UNH Media Relations
DURHAM, N.H. – Jessica Lepler, assistant professor of history at the University of New Hampshire, is available to discuss the history and culture of economic panics, in particular, the Panic of 1837.
Lepler can be reached at firstname.lastname@example.org and 603-862-3146.
“The similarities between the last nine months of snowballing financial mayhem and the first few months of 1837 should pique the curiosity of all those trying to make sense of these hard times. The fallout from this 19th century crisis explains the anxiety of those burdened with the responsibility of preventing a repetition of the past.
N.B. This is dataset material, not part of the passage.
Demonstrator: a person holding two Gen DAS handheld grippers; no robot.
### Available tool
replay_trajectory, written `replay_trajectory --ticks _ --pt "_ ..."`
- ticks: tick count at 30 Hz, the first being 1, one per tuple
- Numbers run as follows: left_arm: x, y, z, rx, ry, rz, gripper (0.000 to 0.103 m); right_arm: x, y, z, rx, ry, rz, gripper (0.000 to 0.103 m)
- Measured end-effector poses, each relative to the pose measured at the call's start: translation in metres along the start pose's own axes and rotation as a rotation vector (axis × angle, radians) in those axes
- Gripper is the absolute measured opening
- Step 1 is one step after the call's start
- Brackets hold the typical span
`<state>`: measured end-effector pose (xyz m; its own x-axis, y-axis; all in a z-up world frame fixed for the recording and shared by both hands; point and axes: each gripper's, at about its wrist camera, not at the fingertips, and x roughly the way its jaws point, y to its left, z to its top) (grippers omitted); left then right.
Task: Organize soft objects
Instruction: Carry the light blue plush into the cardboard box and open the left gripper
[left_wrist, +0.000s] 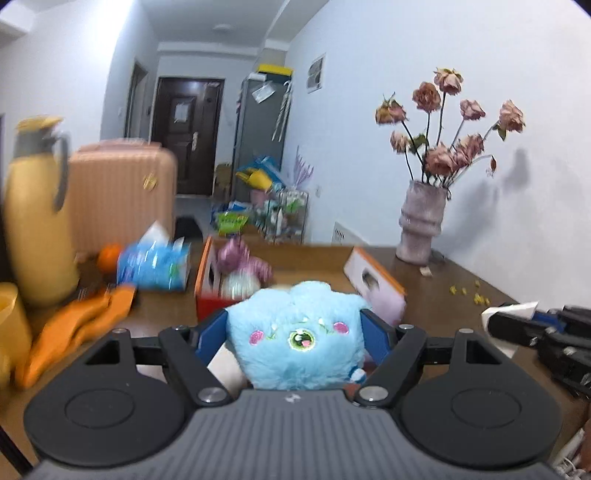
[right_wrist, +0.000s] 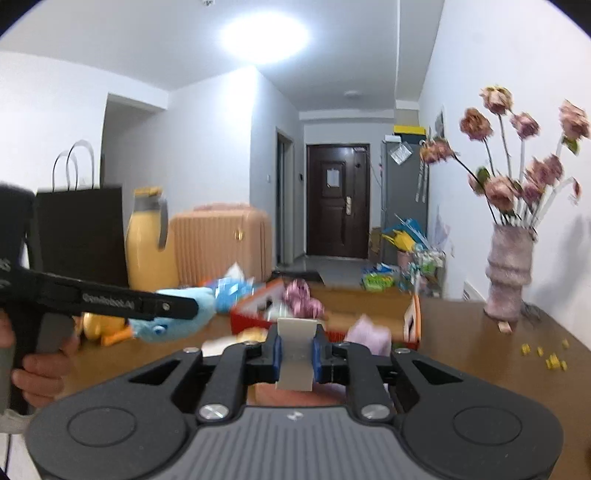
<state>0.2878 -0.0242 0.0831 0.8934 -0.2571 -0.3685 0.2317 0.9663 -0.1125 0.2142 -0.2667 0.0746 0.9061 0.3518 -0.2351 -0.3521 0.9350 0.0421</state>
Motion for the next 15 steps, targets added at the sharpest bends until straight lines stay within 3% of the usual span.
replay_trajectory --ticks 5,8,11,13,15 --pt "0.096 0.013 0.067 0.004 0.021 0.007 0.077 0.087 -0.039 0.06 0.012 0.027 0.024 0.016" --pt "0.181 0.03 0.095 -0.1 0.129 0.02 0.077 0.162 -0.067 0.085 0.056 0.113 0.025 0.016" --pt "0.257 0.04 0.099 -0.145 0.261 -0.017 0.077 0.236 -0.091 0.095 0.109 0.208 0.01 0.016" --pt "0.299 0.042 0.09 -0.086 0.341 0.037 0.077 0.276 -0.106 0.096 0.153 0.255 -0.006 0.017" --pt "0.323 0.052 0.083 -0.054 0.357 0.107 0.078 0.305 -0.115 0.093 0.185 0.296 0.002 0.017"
But a justification for sleepless nights is only one benefit of thinking about what it meant to panic in 1837,” Lepler says.
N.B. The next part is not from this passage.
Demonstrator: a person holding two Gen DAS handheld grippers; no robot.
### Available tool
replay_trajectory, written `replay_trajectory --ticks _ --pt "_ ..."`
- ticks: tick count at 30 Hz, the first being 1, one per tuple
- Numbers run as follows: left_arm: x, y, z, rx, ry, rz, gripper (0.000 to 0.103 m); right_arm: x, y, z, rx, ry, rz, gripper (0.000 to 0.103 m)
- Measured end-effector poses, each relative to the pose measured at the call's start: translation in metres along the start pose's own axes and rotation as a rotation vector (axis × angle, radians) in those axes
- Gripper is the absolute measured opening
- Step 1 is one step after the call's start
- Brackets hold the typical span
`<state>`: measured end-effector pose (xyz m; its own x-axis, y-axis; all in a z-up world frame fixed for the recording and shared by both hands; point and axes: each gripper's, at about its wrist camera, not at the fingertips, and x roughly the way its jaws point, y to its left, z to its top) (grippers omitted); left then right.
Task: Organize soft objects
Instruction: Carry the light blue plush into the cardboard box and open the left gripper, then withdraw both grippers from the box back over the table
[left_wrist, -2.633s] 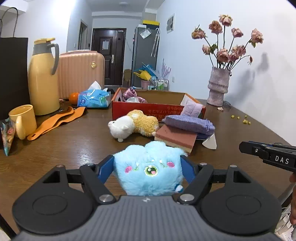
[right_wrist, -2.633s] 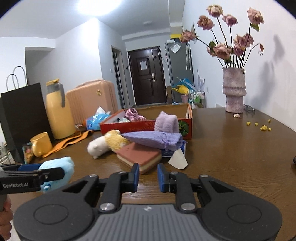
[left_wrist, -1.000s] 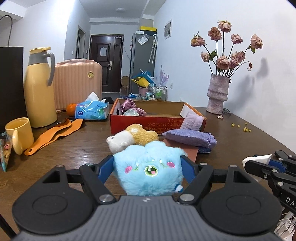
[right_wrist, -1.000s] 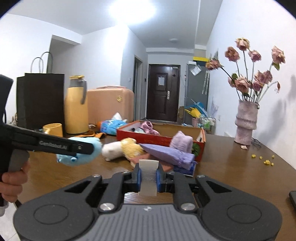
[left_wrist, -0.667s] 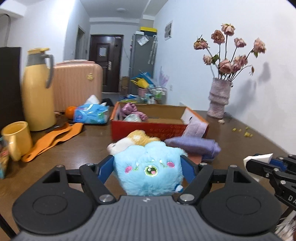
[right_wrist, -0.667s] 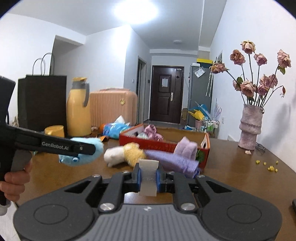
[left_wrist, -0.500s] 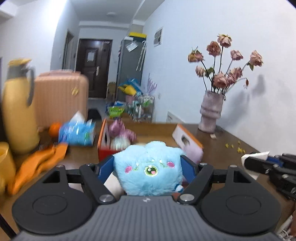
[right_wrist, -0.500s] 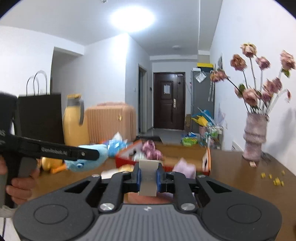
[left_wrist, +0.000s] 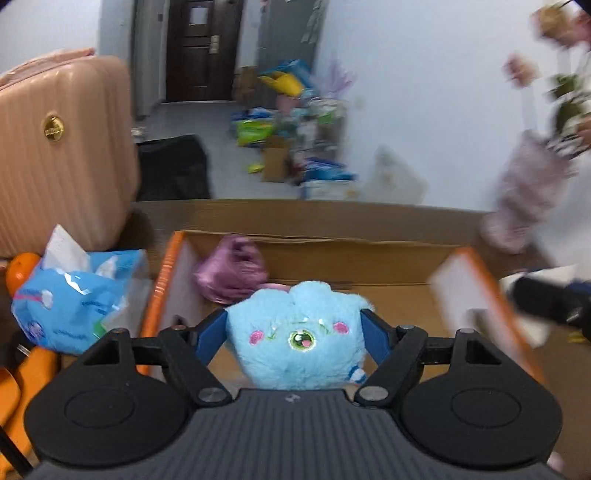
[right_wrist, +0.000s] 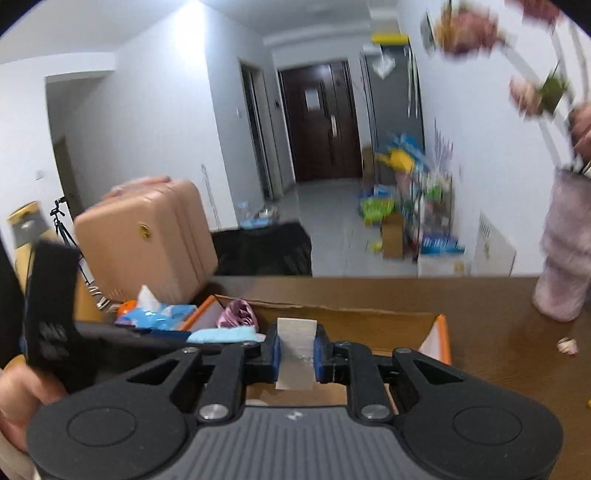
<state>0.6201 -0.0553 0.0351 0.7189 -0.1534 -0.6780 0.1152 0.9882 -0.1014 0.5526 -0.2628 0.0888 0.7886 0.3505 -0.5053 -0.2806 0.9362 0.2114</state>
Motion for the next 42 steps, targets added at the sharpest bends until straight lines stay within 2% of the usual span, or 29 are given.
replay_trajectory --ticks 2,3,4,6,8,10,14,17,22,25,30,31,34,35,39,42 --pt "0.013 0.011 -0.003 0.025 -0.002 0.061 0.08 0.026 -0.002 0.005 0.005 0.044 0.009 0.017" --pt "0.018 0.014 -0.006 0.055 -0.005 0.089 0.085 0.038 -0.001 0.006 0.007 0.066 0.02 0.017" --pt "0.02 0.016 -0.009 0.086 -0.004 0.092 0.088 0.05 0.0 0.008 0.015 0.09 0.039 0.017" --pt "0.021 0.017 -0.016 0.142 -0.001 0.044 0.098 0.075 0.003 0.01 0.04 0.142 0.082 0.018" --pt "0.017 0.016 -0.02 0.173 -0.021 0.027 0.101 0.096 0.006 0.008 0.053 0.188 0.102 0.021" --pt "0.015 0.01 -0.019 0.202 -0.042 0.035 0.102 0.116 0.005 0.007 0.096 0.231 0.115 0.022" --pt "-0.001 0.015 -0.022 0.194 -0.062 0.028 0.102 0.127 0.009 0.003 0.136 0.273 0.157 0.041" --pt "-0.017 0.019 -0.018 0.196 -0.102 0.018 0.102 0.12 0.015 0.005 0.136 0.255 0.161 0.042" --pt "-0.054 0.025 -0.01 0.195 -0.142 0.029 0.102 0.074 0.011 0.021 0.136 0.196 0.115 0.042" --pt "-0.082 0.027 -0.007 0.168 -0.158 0.06 0.102 0.038 0.005 0.031 0.123 0.159 0.073 0.042" --pt "-0.141 0.024 -0.01 0.118 -0.2 0.1 0.103 -0.042 0.008 0.037 0.033 0.067 -0.058 0.054" --pt "-0.155 0.022 -0.012 0.117 -0.219 0.101 0.103 -0.056 0.01 0.035 0.013 0.047 -0.083 0.06" --pt "-0.197 0.016 -0.024 0.116 -0.307 0.107 0.103 -0.099 0.015 0.025 -0.032 -0.022 -0.155 0.086" --pt "-0.211 0.015 -0.031 0.106 -0.345 0.108 0.103 -0.115 0.016 0.019 -0.044 -0.059 -0.182 0.09" --pt "-0.256 0.007 -0.075 0.089 -0.45 0.095 0.103 -0.166 0.025 -0.016 -0.072 -0.164 -0.227 0.091" --pt "-0.276 0.002 -0.108 0.1 -0.473 0.09 0.103 -0.193 0.033 -0.046 -0.078 -0.217 -0.231 0.091"
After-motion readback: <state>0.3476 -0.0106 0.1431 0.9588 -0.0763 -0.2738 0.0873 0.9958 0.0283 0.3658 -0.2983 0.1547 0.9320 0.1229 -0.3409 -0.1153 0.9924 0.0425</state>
According to Lepler, in the spring of 1837, the credit market had ground to a halt after months of “pressure” because, as Treasury Secretary Henry Paulson put it recently, “illiquid assets clogg(ed) up our financial system.” After an investment bank connected to the Rothschild banking empire suspended operations in New York, an event that contemporaries called the “heaviest failure which ever occurred in the United States,” economic giants around the world tottered on the edge of financial collapse.
On both sides of the Atlantic, banking houses appealed to national governments for support. For a time, the Bank of England, the world’s most important central bank, bailed out three London-based firms trading in American financial instruments. But when newly inaugurated President Martin Van Buren refused to assist the financiers of Wall Street, America’s more than 700 banks shut their doors. These bank suspensions devalued the nation’s currency. Once American money lost its value, the Bank of England allowed the firms it had supported to fall. As the London Times reported, “such an extent of failure has probably never occurred in the city in the same day.”
After another year of fluctuating prices, a global depression ushered in a decade of poverty, dispossession, and exploitation that inspired Karl Marx, among others, to advocate social revolution. Fifty years later, lawyers continued to file suits around the world to settle the panic’s scores.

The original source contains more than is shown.